For details about supported transfer paths and data types of each prototype, see Supported Paths and Data Types.

Parameters

Table 1 Template parameters

Parameter

Description

T

Data type of the source or destination operand. For details about supported data types, see Supported Paths and Data Types.

Table 2 API parameters

Parameter

Input/Output

Description

dst

Output

Destination operand, which is of the GlobalTensor type.

src

Input

Source operand, which is of the LocalTensor type.

intriParams

Input

Transfer parameters, which are of the Nz2NdParamsFull type.

For details, see ${INSTALL_DIR}/include/ascendc/basic_api/interface/kernel_struct_data_copy.h. Replace ${INSTALL_DIR} with the CANN installation path.
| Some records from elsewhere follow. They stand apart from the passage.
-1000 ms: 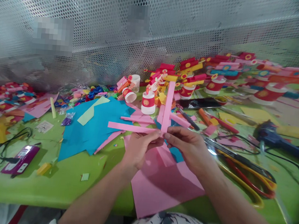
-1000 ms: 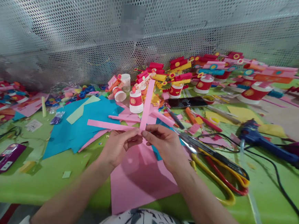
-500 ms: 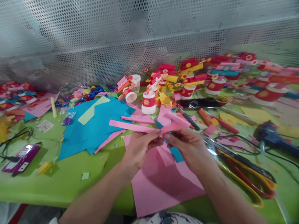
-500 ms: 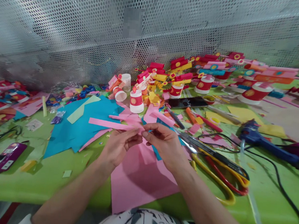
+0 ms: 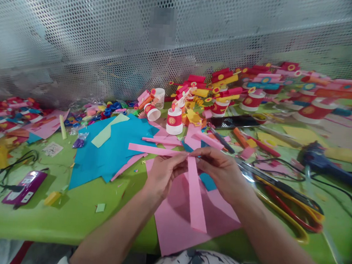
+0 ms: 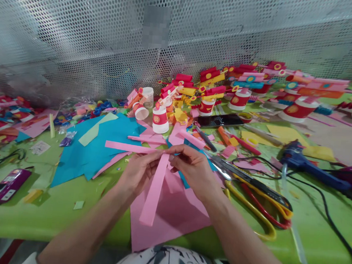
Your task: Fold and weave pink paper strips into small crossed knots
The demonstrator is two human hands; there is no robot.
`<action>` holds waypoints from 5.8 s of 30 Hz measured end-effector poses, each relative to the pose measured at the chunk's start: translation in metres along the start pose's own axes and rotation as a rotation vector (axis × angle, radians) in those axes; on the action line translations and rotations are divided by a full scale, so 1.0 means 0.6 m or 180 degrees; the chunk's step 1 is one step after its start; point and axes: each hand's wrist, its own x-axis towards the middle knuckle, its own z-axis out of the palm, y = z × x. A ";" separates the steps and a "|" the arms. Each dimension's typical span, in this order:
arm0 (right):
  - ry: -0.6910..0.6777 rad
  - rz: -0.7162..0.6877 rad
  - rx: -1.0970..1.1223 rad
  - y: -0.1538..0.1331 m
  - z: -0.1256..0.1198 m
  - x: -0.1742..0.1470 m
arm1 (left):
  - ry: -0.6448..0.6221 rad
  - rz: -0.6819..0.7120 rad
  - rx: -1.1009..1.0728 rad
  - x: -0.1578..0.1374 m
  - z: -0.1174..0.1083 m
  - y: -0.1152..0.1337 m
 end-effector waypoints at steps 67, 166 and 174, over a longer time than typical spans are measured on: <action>0.0203 -0.0122 0.0002 -0.012 0.012 -0.012 | -0.0104 0.0958 0.0932 -0.012 0.011 0.009; 0.0188 0.0144 0.0237 -0.011 0.010 -0.008 | -0.0323 -0.0496 -0.0142 0.006 -0.002 0.003; 0.0254 0.0073 0.0108 -0.013 0.009 -0.010 | -0.0292 -0.0584 -0.0173 0.003 0.001 0.009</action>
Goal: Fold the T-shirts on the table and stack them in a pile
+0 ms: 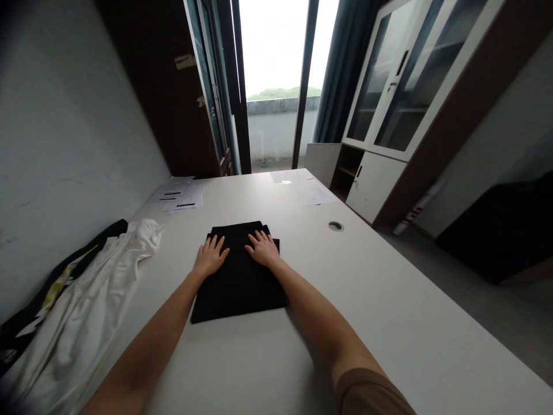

Table 3 Parameters in the Nz2NdParamsFull structure

Parameter

Description

ndNum

Number of NZ matrices to be transferred. The value range [0, 4095].

nValue

Number of rows in the NZ matrix. The value range is [1, 8192].

dValue

Number of columns in the NZ matrix. The value range is [1, 8192]. dValue must be a multiple of 16.

srcNdMatrixStride

Head-to-head offset between adjacent source NZ matrices. srcNdMatrixStride ∈ [1, 512]. The unit is 256 (16 × 16) elements.

srcNStride

Head-to-head offset between adjacent Z arrangements of the same source NZ matrix. srcNStride ∈ [0, 4096]. The unit is 16 elements.

dstDStride

Head-to-head offset between adjacent rows of the destination ND matrix. dstDStride ∈ [1, 65535] (unit: element)

dstNdMatrixStride

Head-to-head offset between adjacent source NZ matrices in the destination ND matrix. dstNdMatrixStride ∈ [1, 65535] (unit: element)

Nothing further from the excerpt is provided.